**YOUR GOAL:** Without the pictures, output the lines of the material from the very first through the one that holds "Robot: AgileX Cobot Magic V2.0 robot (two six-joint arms".

**EXERCISE INPUT:**
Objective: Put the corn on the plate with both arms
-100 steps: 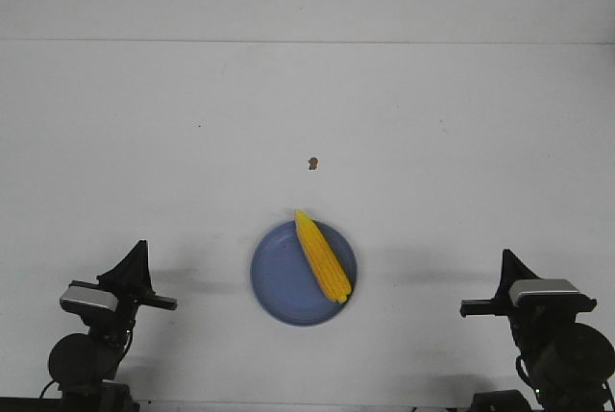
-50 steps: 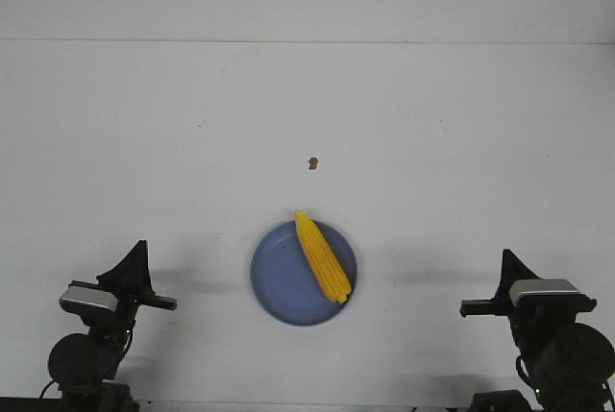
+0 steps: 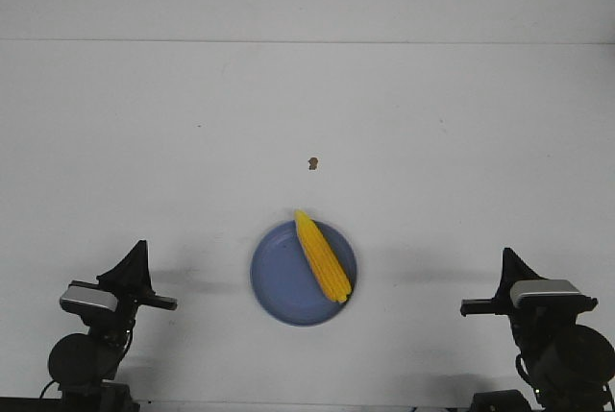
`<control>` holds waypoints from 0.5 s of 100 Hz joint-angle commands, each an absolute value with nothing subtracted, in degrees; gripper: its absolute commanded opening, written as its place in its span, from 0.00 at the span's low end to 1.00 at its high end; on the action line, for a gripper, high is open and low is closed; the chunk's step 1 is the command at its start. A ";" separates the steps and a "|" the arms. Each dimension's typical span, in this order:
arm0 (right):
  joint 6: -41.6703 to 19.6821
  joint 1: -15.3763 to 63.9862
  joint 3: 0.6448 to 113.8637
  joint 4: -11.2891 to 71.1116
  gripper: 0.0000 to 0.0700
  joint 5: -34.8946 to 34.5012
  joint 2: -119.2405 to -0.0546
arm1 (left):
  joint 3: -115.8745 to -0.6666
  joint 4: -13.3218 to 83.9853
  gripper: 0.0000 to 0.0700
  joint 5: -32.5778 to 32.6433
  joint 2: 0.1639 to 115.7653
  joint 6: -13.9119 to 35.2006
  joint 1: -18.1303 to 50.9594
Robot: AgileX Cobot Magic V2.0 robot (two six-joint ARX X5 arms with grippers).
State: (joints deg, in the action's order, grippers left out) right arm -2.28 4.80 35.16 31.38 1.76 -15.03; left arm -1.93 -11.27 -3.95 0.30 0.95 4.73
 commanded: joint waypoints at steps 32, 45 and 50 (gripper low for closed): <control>-1.52 3.62 20.27 18.57 0.00 1.93 -2.79 | -0.80 -12.05 0.02 -3.86 0.19 1.06 4.73; -1.76 1.52 15.62 14.76 0.00 1.91 -0.08 | -0.80 -12.05 0.02 -3.84 0.19 1.06 4.73; -1.74 0.60 14.66 13.96 0.00 1.80 -0.08 | -0.80 -12.03 0.02 -3.84 0.19 1.06 4.73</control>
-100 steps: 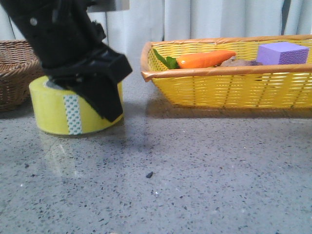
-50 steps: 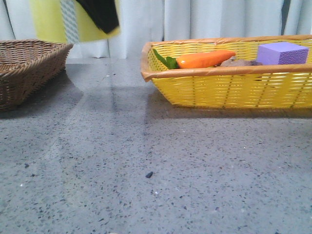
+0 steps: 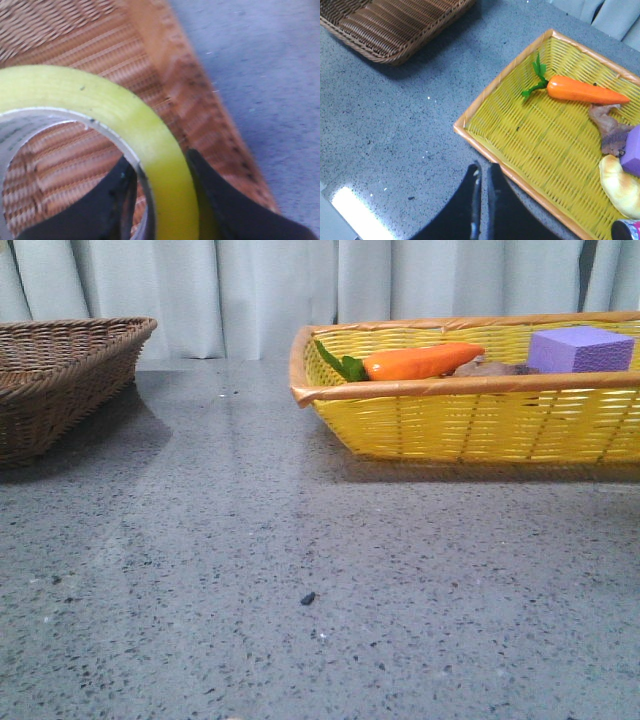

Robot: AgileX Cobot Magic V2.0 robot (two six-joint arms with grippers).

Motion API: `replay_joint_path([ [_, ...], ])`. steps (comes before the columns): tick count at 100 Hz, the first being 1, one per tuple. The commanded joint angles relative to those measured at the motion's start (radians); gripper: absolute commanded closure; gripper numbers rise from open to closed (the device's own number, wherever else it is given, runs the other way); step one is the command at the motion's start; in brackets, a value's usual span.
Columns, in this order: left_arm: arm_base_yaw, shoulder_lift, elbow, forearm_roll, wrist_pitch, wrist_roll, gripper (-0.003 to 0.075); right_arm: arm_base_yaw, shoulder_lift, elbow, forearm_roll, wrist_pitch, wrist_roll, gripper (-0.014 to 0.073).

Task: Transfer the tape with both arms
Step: 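Lift the tape roll with the left gripper over the brown basket, then lower the tape roll into the brown basket and open the left gripper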

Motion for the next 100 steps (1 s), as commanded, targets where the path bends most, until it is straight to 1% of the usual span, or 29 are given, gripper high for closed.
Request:
replay_joint_path([
  [1,0.031,-0.039,0.009,-0.038,-0.088,0.009,0.0650,-0.007,-0.017,-0.021,-0.032,-0.080,0.002,0.0660],
  [11,0.037,-0.015,0.062,-0.040,-0.153,0.016,0.0650,-0.007,-0.017,-0.021,-0.032,-0.080,0.002,0.0660],
  [26,0.037,0.033,0.101,-0.042,-0.189,0.016,0.0650,-0.007,-0.017,-0.021,-0.032,-0.080,0.002,0.0660],
  [53,0.037,0.120,0.106,-0.055,-0.236,0.016,0.0650,-0.007,-0.017,-0.021,-0.032,-0.080,0.002,0.0660],
  [83,0.037,0.162,0.106,-0.097,-0.238,0.016,0.0643,-0.007,-0.017,-0.021,-0.032,-0.080,0.002,0.0660],
  [90,0.037,0.164,0.106,-0.102,-0.238,0.016,0.0600,-0.007,-0.017,-0.021,-0.032,-0.078,0.002,0.0660],
  [95,0.037,0.164,0.106,-0.102,-0.238,0.016,0.0541,-0.007,-0.017,-0.021,-0.032,-0.078,0.002,0.0660],
  [100,0.037,0.164,0.106,-0.104,-0.236,0.016,0.0456,-0.007,-0.017,-0.021,-0.032,-0.078,0.002,0.0660],
])
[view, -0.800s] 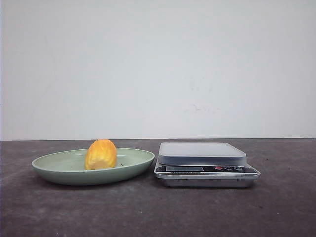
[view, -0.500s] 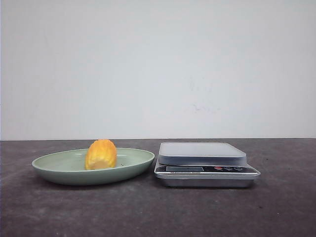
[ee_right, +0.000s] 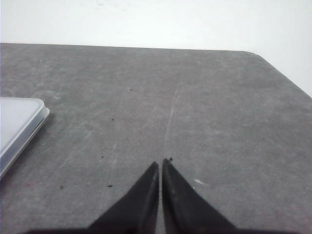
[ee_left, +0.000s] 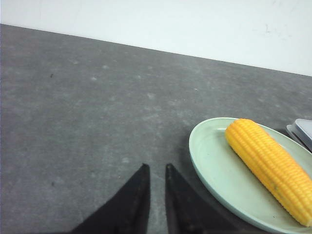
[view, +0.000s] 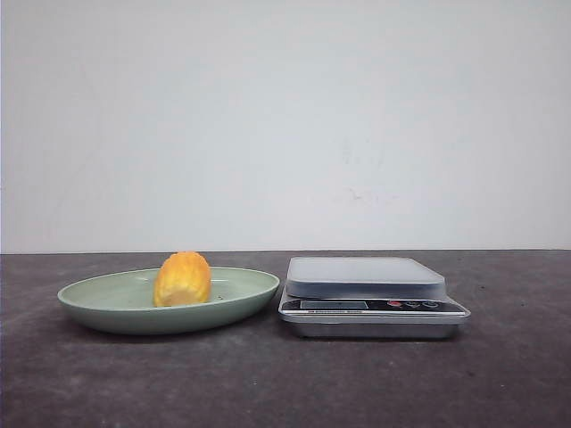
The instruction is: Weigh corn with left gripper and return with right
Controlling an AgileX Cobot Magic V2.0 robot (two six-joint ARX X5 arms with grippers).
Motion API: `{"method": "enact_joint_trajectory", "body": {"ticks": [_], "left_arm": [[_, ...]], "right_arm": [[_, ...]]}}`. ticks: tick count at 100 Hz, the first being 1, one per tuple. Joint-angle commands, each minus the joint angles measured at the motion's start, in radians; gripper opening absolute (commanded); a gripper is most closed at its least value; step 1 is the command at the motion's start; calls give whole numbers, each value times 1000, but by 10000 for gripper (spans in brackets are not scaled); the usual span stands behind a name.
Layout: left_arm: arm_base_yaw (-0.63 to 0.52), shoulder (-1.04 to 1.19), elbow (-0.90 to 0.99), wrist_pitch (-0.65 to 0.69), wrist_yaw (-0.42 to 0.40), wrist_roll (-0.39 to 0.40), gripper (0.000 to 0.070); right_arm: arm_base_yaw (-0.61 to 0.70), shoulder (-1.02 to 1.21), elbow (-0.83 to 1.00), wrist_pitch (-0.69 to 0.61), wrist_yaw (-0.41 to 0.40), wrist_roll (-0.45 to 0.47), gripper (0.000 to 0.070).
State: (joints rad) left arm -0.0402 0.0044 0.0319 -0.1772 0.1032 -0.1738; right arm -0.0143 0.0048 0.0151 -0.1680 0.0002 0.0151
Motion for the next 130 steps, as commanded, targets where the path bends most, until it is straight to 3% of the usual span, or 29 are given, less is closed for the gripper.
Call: {"method": "enact_joint_trajectory", "body": {"ticks": [1,130], "left_arm": [[1,-1,-18,-4,-2,11,15],[1,-1,-18,21,-1,9,15]], "right_arm": [[-2,0,-2,12,0,-4,4],[-1,0,-2,31,0,0,4]]}}
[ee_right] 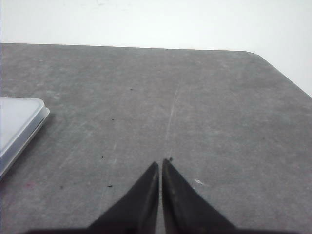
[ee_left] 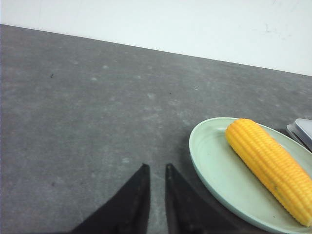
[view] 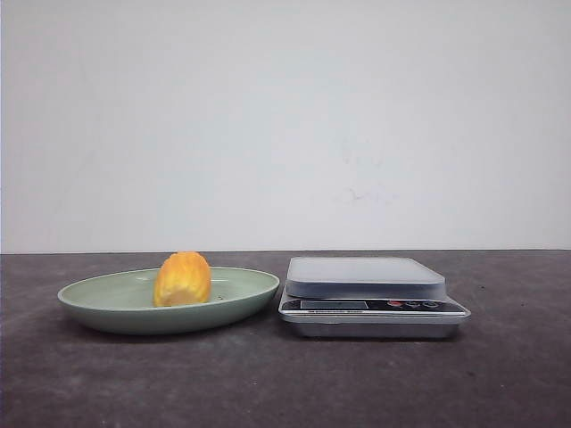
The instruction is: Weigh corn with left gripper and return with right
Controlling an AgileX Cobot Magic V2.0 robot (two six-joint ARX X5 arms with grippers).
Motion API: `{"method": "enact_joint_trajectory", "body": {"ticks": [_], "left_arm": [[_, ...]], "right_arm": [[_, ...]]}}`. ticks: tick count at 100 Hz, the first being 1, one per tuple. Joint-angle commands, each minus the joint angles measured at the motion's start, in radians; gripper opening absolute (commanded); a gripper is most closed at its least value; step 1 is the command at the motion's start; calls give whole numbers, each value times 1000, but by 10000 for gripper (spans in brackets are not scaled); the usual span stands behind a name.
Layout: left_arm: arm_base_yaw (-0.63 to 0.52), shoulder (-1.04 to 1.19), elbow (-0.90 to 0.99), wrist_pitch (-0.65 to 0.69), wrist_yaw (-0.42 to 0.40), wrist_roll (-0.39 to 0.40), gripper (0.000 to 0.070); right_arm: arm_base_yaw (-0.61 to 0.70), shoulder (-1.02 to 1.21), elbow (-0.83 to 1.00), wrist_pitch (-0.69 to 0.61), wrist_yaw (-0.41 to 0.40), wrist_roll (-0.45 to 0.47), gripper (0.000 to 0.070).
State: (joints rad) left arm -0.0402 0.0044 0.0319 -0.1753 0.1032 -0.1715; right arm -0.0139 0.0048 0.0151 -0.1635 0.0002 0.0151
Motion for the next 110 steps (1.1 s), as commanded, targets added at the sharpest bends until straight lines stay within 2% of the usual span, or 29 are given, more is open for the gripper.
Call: {"method": "enact_joint_trajectory", "body": {"ticks": [1,30,43,54,65,72,83,92,99,110], "left_arm": [[1,-1,-18,19,-1,3,16],[1,-1,-18,10,-7,5,12],[1,1,-18,-14,-72,-1,12],[1,2,-13,-13,-99,-66,12],[0,10,28,-25,-67,-194,15],[0,31,79,-27,-61,-224,15],[0,105,200,-30,-61,-227,15],[0,216,331,-50,-50,-220,15],[0,317,447,-79,-33,-186,14],[0,469,633,-143,1,-145,24]], "right_arm": [[-2,0,-2,28,0,0,4],[-2,0,-2,40,0,108,4],[-2,0,-2,4,1,115,4],[-2,0,0,0,-2,177,3],[-1,6,45,-3,-12,277,3],[-1,26,98,-2,-12,321,3],[-1,101,212,-23,-27,375,3],[-1,204,319,-53,-35,377,3],[-1,292,412,-96,-49,367,3],[-1,409,554,-138,-117,330,3]]}}
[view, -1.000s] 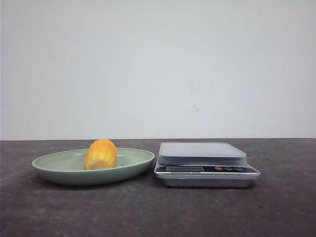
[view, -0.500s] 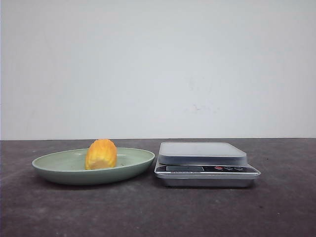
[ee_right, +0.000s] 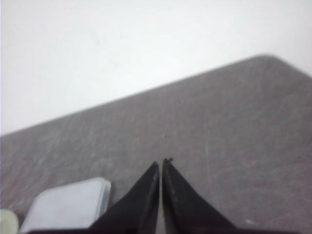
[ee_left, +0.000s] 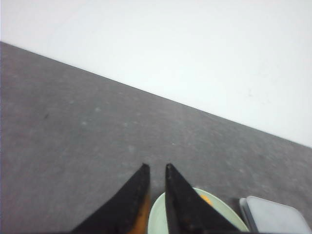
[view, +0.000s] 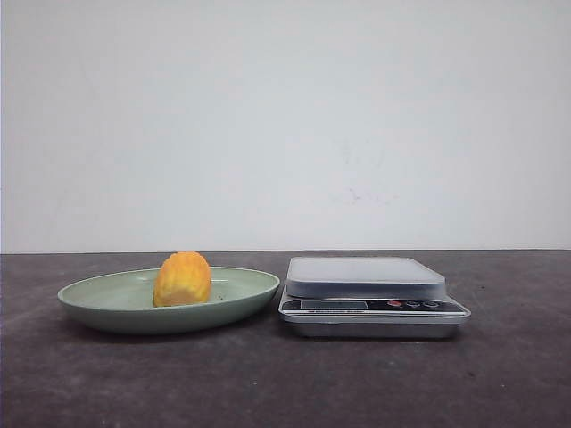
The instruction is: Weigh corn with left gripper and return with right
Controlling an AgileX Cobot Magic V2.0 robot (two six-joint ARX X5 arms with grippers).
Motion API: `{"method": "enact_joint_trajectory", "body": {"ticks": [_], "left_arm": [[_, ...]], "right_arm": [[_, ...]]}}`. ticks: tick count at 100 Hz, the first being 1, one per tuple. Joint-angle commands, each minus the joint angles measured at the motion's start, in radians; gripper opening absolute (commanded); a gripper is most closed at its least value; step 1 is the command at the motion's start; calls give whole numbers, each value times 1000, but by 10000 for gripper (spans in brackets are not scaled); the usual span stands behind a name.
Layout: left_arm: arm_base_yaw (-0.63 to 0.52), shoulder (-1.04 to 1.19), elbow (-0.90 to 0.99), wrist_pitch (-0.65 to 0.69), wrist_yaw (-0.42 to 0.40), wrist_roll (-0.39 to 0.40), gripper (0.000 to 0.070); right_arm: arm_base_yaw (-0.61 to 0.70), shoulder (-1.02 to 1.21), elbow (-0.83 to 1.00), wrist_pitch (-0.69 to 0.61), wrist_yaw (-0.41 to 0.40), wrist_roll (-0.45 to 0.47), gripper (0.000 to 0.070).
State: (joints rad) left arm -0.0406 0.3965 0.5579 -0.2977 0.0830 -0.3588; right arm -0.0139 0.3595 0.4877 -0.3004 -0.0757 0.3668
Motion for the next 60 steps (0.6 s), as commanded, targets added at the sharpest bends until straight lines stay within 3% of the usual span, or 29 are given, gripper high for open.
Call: {"method": "enact_joint_trajectory", "body": {"ticks": [1,5,10,13,17,25,30,60], "left_arm": [[0,89,122,-26,26,44,33],[0,137,182,-51,52,45,107],[0,188,249,-84,80,48,258],[0,215,283,-102,92,58,344],[0,245,322,-121,103,64,406],[-1,294,377,-148,131,63,406],[-7,316,399,-158,145,62,406],[-134,457,423,-136,121,72,406]], "right_arm": [[-1,63,93,-4,-53,-29,3],[-1,99,143,-25,-88,-55,4],[-1,140,203,-60,-109,-81,35],[0,162,236,-80,-109,-93,92],[0,188,274,-103,-109,-107,203],[9,224,332,-134,-110,-132,432],[19,239,356,-142,-117,-142,504],[71,294,443,-262,-119,-169,515]]}}
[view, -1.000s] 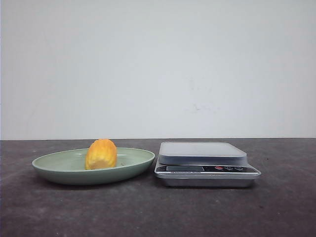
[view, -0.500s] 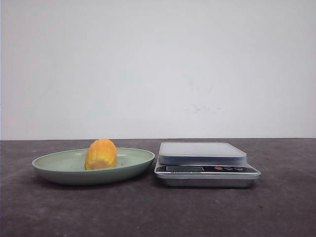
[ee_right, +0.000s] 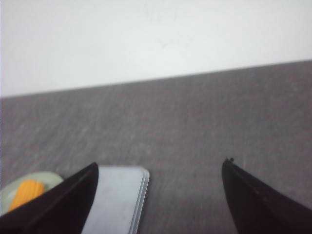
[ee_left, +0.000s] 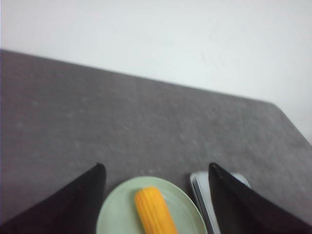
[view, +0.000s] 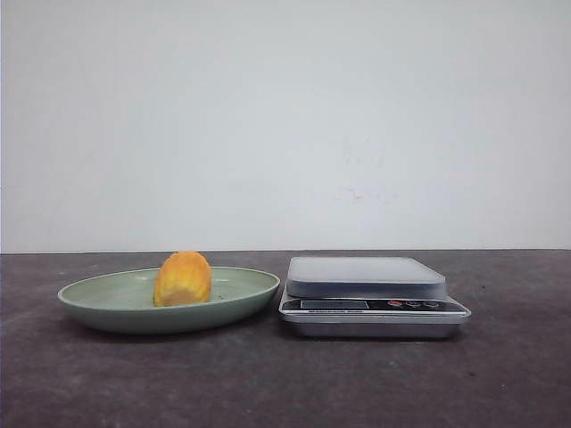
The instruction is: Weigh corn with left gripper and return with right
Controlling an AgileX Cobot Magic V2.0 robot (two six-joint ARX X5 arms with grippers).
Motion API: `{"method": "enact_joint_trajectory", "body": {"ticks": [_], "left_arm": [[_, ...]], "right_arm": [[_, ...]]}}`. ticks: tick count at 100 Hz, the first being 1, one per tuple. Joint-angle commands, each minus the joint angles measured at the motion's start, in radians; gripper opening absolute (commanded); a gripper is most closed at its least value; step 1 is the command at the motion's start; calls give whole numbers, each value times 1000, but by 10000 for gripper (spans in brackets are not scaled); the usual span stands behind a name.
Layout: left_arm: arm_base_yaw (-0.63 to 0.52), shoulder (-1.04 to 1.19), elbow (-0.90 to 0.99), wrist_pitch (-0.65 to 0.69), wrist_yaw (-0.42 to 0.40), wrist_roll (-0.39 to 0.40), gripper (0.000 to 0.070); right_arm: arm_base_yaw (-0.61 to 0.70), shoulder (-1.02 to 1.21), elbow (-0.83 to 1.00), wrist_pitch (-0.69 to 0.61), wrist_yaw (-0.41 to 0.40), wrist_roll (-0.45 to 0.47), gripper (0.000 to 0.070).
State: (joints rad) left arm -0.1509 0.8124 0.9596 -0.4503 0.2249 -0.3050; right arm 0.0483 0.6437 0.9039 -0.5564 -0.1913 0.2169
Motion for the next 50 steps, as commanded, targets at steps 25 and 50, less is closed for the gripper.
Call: {"method": "enact_joint_trajectory", "body": {"ticks": [25,50], "left_arm": [[-156,274,21,103,-136,33,406],[-264,535,21,196,-203,31,406]], "right_arm": [[22,10,33,-14,-15,-20,515],[22,10,43,-27,-27,-15,514]]}}
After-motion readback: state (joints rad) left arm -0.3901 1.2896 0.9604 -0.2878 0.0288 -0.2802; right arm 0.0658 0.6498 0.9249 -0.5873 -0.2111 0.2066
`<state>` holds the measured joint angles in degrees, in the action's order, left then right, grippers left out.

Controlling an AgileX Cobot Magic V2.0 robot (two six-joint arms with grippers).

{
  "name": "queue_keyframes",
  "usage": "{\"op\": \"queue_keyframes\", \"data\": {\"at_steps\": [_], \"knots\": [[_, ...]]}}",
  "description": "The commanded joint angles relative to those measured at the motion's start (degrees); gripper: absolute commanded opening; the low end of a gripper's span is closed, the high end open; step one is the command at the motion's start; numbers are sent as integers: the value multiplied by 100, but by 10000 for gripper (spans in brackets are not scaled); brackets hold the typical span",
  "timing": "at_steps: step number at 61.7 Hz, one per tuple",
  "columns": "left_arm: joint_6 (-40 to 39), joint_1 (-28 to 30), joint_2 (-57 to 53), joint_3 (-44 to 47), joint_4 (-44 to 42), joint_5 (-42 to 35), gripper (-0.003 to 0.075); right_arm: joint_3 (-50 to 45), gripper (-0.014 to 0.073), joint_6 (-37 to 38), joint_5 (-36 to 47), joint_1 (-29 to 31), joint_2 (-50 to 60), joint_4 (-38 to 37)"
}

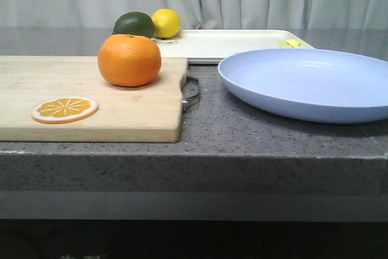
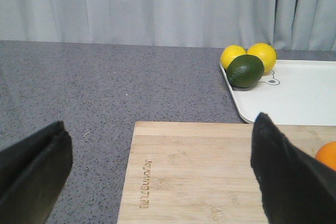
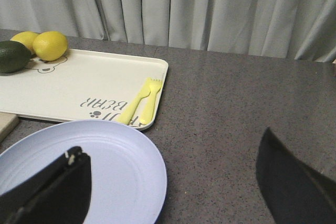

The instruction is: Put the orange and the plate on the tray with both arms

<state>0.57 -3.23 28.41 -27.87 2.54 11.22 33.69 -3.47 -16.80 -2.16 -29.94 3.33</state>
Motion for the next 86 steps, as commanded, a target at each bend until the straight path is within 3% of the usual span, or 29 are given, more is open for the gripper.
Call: {"op": "queue_keyframes", "data": {"at_steps": [1, 8, 22, 36, 46, 61, 74, 86], "knots": [[-57, 6, 103, -204, 137, -602, 672, 204, 643, 9, 419, 17, -59, -8], [-57, 6, 333, -264, 526, -474, 672, 204, 643, 9, 419, 17, -59, -8], [-57, -65, 1544, -1353, 751, 725, 672, 204, 643, 9, 419, 17, -59, -8], [31, -1152, 2890, -2741, 817, 1399, 672, 204, 643, 9, 419, 17, -59, -8], [31, -2016, 4132, -4009, 806, 2559, 672, 204, 643, 9, 419, 17, -59, -8], [31, -2858, 6010, -5963, 418, 3966, 672, 204, 643, 9, 413, 17, -59, -8], [-17, -3134, 7022, -7120, -24, 4858, 672, 204, 643, 9, 413, 17, -59, -8], [-337, -3134, 7443, -7351, -515, 5395, 672, 204, 643, 9, 413, 17, -59, -8]]}}
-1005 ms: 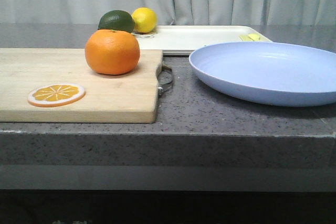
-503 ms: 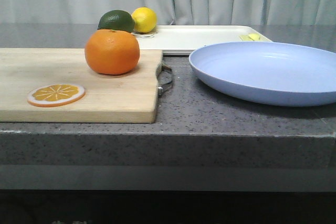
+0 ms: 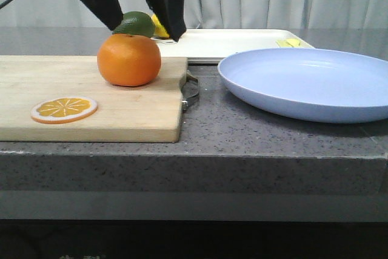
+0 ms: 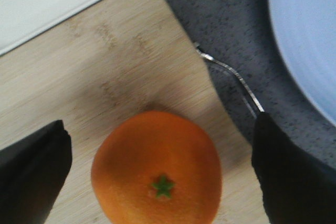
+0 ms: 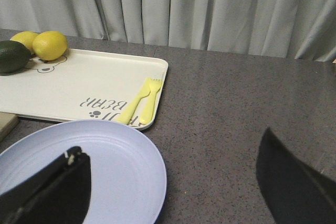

**TASK RESPONSE:**
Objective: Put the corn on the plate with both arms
-100 steps: 
-50 steps: 
+0 steps: 
`<control>` holds waypoints from 0.5 s of 100 Hz joint-angle commands, each an absolute value with nothing subtracted, in degrees; gripper: its absolute commanded opening, written as its place in its span, from 0.00 at the span's low end to 1.00 at its high end; on the action line, for a gripper, high is open and low is closed; the chunk's step 1 is the command at its start. A ";" separates the steps and a "|" the arms. Each dimension's typical span, in this order:
arm0 (right):
  joint 6: -41.6703 to 19.6821
  joint 1: -15.3763 to 63.9862
  joint 3: 0.6448 to 113.8637
  joint 4: -11.2891 to 71.1116
  gripper: 0.0000 to 0.0700
  joint 5: -34.8946 to 34.5012
  joint 2: -119.2405 to -0.0546
arm1 (left):
  joint 3: -115.8745 to -0.6666
  joint 4: -13.3218 to 83.9853
  gripper: 0.0000 to 0.0700
  joint 5: -32.5778 to 32.6433
  joint 2: 0.1639 to 115.7653
  joint 6: -13.9119 to 35.2006
  joint 1: -18.1303 to 50.9594
Robot: AgileX Cobot Magic V2.0 robot (two six-joint ARX X5 arms with grippers).
State: (joints deg, in the action's order, grippers left out) right arm -2.28 4.80 35.16 31.38 1.76 -15.03; left arm -1.93 -11.27 -3.95 0.30 0.95 4.73
 commanded: joint waypoints at steps 32, 45 and 50 (gripper low for closed): <control>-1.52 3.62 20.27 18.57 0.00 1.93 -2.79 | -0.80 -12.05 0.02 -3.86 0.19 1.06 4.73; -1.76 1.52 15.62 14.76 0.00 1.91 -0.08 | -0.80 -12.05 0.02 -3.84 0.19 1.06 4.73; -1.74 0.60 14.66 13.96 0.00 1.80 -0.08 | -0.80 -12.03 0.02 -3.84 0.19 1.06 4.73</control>
-100 steps: 
-50 steps: 
+0 steps: 

Robot: AgileX Cobot Magic V2.0 robot (two six-joint arms with grippers).

The response is finished.